Did the Fed’s Beige Book Offer Comfort to Investors?
Reports from the twelve Federal Reserve Districts suggest overall economic activity expanded at a moderate pace during the reporting period from late February to early April, stated the commentary on current economic conditions compiled by the Federal Reserve, known as the Beige Book. The report indicated that economic growth was buoyed by residential construction and auto manufacturing.
The economic snapshot was prepared by the Federal Reserve Bank of Dallas, based on information gathered in preparation for the central banks next policy meet, scheduled for April 30 through May 1.
Following the higher taxes put in place by the fiscal cliff negotiations back in January and the implementation of the automatic federal spending cuts — known as the sequester — in March, the growth thesis put forward many economist postulated that the economy would face tough roadblocks on its path to recovery for the remaining months of the year…

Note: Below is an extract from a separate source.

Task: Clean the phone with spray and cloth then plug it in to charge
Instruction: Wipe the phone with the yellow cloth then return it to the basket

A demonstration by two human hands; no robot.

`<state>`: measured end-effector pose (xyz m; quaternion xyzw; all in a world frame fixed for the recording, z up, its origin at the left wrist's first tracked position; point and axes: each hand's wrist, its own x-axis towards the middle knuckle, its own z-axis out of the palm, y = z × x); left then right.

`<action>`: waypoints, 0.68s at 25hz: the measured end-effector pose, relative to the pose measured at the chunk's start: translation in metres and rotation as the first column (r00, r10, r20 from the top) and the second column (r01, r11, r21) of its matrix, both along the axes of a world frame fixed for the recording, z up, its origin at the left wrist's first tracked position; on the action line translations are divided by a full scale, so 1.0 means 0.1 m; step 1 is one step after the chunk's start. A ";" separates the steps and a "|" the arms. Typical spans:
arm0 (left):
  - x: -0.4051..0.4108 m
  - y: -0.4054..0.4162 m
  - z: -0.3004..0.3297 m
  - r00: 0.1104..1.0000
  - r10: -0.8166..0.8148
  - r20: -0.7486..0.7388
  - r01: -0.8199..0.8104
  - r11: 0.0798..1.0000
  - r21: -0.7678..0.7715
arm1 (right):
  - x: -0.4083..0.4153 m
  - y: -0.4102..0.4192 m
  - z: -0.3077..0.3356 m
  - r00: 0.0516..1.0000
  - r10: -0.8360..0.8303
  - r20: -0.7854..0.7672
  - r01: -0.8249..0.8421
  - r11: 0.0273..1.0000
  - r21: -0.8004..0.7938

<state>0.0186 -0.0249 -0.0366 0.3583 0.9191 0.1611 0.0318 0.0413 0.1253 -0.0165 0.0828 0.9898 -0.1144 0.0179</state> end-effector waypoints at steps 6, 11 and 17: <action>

Many signs have materialized that indicate this thesis was correct; retail sales for the month of March contracted on a month-over-month and year-over-year basis, consumer sentiment dropped off significantly in the first week of April, and the monthly Employment Situation report compiled by the Bureau of Labor Statistics showed that the labor participation rate hit a new low for the recovery last month and its lowest level since 1979.
But even with those statistics, Wednesdays report provided economists with a mixed picture; the overall economy grew slowly over the time period analyzed while the job market improving incrementally. Despite the improvements in the housing and automobile sectors, some industries showed signs of the recent government cuts. “San Francisco District defense-related manufactures noted furloughs, layoffs, and plant closures at some production facilities, and military customers in the Chicago District were taking measures to lower costs in anticipation of tighter future defense budgets,” noted the Fed.
However, even retail may be poised to make a comeback. The report noted that consumer spending increased in most districts, though businesses in some regions reported that higher gasoline prices, the expiration of the payroll tax cut, and harsh winter weather restrained sales. “Looking ahead, retailers in several Districts expect modest sales growth in the near term,” said the central bank.